With the holiday weekend some things fell through the cracks. One was the 9th birthday of Skype. To help depict their story Skype has released an infographic that highlights their various milestones throughout the years.
Skype may have been the single most disruptive service ever to hit the telecommunications world. For starters Skype really defined the idea of "free" calling. Up until its arrival, making free calls was largely geared around h.323 and a fledgling protocol called SIP (session initiation protocol) that was developed by the IETF and now Skype's Chief Technology Strategist, Jonathan Rosenberg.

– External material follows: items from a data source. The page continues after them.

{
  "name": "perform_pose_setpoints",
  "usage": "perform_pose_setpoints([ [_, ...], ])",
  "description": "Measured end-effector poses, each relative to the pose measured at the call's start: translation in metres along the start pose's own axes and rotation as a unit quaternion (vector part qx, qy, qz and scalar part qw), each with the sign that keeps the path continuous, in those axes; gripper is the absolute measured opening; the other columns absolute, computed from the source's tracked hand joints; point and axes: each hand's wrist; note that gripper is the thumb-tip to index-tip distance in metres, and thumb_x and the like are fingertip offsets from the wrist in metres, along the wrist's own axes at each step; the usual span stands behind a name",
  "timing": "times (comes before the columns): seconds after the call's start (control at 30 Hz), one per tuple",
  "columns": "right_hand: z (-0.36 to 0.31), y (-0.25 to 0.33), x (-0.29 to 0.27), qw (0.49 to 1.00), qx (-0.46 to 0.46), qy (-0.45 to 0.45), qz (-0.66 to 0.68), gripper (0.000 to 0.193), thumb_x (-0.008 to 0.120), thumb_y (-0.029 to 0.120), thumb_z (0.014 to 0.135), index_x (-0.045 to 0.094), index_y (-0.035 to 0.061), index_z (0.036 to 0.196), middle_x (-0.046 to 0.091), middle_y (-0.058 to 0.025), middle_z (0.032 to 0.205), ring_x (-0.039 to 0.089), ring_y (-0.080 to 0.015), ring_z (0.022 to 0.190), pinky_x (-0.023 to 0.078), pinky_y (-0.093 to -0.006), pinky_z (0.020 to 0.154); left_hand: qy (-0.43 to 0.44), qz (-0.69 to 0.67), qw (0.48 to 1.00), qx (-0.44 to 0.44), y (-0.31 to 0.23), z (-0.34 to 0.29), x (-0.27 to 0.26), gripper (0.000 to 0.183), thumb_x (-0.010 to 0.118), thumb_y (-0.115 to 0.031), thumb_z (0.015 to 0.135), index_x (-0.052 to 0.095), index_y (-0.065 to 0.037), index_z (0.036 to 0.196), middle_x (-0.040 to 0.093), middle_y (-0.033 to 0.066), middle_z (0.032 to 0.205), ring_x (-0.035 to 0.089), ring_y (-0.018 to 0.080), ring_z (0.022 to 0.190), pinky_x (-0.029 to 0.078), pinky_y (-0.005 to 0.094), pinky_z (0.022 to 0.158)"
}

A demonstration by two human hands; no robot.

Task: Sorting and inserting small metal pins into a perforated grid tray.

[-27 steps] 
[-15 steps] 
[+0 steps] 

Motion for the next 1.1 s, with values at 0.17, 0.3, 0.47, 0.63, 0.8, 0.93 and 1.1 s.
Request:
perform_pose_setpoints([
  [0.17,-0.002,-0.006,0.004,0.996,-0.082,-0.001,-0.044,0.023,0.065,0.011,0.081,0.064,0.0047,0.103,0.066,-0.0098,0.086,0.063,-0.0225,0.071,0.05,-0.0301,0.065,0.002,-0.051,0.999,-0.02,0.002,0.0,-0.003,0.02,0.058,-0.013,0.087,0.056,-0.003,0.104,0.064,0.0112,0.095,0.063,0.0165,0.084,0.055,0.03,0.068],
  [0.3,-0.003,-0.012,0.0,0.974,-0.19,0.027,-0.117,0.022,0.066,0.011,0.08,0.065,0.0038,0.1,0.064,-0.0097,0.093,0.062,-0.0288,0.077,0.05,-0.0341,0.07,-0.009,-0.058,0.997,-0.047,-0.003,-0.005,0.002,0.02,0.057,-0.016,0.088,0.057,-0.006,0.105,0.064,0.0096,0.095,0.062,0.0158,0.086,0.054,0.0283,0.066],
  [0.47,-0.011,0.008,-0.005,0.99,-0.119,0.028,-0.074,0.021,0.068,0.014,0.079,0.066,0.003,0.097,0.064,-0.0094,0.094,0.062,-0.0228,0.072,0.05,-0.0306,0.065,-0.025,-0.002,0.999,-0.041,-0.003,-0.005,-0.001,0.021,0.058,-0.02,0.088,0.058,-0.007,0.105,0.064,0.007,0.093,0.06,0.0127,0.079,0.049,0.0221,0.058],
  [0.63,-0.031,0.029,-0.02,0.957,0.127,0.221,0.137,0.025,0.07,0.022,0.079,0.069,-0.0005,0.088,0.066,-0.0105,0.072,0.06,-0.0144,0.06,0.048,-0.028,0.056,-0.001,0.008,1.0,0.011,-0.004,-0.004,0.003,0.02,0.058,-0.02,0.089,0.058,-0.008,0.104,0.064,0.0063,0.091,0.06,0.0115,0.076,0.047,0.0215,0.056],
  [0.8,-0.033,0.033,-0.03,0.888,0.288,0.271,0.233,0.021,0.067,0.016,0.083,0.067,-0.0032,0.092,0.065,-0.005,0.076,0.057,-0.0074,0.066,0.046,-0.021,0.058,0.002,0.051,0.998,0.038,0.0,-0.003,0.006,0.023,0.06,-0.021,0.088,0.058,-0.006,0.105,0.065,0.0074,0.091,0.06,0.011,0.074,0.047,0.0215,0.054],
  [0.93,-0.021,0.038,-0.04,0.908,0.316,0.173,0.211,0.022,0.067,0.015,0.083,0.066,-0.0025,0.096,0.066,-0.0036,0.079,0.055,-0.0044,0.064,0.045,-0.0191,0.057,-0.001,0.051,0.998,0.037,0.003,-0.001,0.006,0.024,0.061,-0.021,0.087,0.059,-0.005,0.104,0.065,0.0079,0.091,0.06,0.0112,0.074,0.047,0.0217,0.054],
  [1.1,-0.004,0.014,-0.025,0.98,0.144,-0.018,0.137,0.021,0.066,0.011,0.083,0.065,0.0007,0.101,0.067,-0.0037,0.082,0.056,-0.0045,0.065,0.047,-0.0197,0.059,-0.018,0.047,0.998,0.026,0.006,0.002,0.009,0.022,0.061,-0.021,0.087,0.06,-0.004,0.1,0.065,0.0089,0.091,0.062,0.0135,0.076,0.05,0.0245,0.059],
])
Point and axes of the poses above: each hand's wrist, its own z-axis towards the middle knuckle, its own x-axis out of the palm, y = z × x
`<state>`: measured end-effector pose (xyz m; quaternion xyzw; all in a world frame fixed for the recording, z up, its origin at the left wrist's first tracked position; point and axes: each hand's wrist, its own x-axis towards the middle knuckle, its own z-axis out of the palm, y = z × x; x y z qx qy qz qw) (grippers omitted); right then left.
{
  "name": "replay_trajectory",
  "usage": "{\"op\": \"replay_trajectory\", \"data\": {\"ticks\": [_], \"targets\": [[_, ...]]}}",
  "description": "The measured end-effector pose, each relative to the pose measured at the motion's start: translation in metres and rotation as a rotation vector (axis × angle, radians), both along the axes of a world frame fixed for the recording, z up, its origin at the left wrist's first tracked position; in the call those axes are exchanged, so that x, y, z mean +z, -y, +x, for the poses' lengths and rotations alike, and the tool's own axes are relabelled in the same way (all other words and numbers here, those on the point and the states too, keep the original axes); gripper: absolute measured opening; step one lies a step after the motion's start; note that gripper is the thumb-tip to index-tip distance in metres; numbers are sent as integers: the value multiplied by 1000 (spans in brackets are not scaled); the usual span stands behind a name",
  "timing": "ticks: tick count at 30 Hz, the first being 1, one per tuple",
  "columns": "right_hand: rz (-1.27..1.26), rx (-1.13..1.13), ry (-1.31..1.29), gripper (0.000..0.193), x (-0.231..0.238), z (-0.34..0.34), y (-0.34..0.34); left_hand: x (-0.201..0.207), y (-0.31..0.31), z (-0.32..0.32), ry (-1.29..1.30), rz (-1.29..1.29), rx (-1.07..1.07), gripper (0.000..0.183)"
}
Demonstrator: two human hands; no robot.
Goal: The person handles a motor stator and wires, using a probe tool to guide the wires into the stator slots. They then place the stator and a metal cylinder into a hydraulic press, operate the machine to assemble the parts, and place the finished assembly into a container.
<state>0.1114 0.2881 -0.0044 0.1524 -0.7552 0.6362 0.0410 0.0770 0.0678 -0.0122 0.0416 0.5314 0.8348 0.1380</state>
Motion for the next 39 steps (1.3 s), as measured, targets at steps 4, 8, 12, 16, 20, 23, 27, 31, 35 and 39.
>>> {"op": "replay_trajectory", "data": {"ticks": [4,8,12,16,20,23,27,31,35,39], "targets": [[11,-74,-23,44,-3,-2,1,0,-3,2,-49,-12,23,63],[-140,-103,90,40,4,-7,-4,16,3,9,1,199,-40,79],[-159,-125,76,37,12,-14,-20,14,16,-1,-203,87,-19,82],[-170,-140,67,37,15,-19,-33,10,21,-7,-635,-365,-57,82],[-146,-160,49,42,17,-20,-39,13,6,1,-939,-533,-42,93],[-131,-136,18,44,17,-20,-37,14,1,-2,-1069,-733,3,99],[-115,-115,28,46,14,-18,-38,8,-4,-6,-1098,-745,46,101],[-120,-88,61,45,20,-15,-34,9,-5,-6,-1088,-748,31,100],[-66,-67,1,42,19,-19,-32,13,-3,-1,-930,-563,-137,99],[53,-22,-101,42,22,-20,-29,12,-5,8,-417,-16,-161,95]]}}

Skype success was in it's simplicity. Username and password are all that's needed. Skype had the benefit of it's own audio codec, compression and incryption, plus a swarming technology that found open ports and to get around firewalls. It leveraged a peer to peer (P2P) technology that is named JOLTID and was the subject of a legal fight between Skype's original founders and eBay that eventually paved the way for a sale to Microsoft via Silver Lake.
Skype's only real threat was Gizmo Project started by Michael Robertson of MP3.com fame as an offshoot of his SIPphone service. Gizmo was eventually acquired by Google for $30 million dollars. (Robertson is about to launch UberTalk-an easy way to tune into talk radio that will work in conjunction with DAR.fm.)